**SUPPLIED DATA**

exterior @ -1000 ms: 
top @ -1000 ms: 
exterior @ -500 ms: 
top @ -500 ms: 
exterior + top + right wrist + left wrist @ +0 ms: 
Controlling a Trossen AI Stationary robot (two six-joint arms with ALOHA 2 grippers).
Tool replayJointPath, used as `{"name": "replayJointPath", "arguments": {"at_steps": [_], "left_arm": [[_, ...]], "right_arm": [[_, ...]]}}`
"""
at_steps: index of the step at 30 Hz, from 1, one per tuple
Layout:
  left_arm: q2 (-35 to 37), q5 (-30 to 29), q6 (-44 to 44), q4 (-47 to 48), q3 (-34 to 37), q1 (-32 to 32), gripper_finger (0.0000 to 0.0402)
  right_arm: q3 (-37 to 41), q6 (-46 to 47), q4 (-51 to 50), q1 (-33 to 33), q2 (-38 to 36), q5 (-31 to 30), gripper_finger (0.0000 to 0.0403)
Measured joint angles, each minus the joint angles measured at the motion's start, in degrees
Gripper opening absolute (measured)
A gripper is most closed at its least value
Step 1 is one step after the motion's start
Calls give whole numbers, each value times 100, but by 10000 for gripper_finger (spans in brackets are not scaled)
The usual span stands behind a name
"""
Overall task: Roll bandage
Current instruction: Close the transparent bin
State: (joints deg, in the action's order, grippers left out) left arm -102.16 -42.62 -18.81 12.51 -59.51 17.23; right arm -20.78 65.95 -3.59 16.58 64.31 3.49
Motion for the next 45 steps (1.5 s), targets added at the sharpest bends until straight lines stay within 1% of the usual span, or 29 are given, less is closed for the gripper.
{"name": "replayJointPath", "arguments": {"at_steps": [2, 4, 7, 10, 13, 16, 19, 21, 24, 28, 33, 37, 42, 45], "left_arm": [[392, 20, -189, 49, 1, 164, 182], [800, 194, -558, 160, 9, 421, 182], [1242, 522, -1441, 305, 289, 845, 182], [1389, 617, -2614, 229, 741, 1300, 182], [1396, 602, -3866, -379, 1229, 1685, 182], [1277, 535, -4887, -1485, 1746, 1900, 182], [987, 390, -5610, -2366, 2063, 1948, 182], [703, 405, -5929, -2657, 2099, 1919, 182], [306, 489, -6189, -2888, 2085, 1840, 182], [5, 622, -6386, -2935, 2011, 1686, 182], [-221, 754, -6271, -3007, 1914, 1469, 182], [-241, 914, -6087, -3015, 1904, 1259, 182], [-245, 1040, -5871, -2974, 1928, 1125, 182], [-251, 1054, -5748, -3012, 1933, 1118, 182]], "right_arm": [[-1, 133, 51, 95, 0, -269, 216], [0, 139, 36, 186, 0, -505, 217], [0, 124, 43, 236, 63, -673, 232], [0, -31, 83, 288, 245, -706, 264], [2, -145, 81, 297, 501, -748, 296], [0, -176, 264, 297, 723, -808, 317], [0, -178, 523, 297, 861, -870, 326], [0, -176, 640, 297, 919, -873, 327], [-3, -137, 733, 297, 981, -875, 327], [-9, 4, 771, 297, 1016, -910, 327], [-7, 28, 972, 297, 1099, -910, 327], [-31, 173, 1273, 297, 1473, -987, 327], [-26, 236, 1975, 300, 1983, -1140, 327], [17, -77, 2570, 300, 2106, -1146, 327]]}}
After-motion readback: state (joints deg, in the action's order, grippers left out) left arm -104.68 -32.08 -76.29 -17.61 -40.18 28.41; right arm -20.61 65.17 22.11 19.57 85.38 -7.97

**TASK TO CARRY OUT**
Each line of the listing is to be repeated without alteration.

**WRITTEN ANSWER**
exterior @ -1000 ms: 
top @ -1000 ms: 
exterior @ -500 ms: 
top @ -500 ms: 
exterior + top + right wrist + left wrist @ +0 ms: 
Controlling a Trossen AI Stationary robot (two six-joint arms with ALOHA 2 grippers).
Tool replayJointPath, used as `{"name": "replayJointPath", "arguments": {"at_steps": [_], "left_arm": [[_, ...]], "right_arm": [[_, ...]]}}`
"""
at_steps: index of the step at 30 Hz, from 1, one per tuple
Layout:
  left_arm: q2 (-35 to 37), q5 (-30 to 29), q6 (-44 to 44), q4 (-47 to 48), q3 (-34 to 37), q1 (-32 to 32), gripper_finger (0.0000 to 0.0402)
  right_arm: q3 (-37 to 41), q6 (-46 to 47), q4 (-51 to 50), q1 (-33 to 33), q2 (-38 to 36), q5 (-31 to 30), gripper_finger (0.0000 to 0.0403)
Measured joint angles, each minus the joint angles measured at the motion's start, in degrees
Gripper opening absolute (measured)
A gripper is most closed at its least value
Step 1 is one step after the motion's start
Calls give whole numbers, each value times 100, but by 10000 for gripper_finger (spans in brackets are not scaled)
The usual span stands behind a name
"""
Overall task: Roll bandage
Current instruction: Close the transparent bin
State: (joints deg, in the action's order, grippers left out) left arm -102.16 -42.62 -18.81 12.51 -59.51 17.23; right arm -20.78 65.95 -3.59 16.58 64.31 3.49
Motion for the next 45 steps (1.5 s), targets added at the sharpest bends until straight lines stay within 1% of the usual span, or 29 are given, less is closed for the gripper.
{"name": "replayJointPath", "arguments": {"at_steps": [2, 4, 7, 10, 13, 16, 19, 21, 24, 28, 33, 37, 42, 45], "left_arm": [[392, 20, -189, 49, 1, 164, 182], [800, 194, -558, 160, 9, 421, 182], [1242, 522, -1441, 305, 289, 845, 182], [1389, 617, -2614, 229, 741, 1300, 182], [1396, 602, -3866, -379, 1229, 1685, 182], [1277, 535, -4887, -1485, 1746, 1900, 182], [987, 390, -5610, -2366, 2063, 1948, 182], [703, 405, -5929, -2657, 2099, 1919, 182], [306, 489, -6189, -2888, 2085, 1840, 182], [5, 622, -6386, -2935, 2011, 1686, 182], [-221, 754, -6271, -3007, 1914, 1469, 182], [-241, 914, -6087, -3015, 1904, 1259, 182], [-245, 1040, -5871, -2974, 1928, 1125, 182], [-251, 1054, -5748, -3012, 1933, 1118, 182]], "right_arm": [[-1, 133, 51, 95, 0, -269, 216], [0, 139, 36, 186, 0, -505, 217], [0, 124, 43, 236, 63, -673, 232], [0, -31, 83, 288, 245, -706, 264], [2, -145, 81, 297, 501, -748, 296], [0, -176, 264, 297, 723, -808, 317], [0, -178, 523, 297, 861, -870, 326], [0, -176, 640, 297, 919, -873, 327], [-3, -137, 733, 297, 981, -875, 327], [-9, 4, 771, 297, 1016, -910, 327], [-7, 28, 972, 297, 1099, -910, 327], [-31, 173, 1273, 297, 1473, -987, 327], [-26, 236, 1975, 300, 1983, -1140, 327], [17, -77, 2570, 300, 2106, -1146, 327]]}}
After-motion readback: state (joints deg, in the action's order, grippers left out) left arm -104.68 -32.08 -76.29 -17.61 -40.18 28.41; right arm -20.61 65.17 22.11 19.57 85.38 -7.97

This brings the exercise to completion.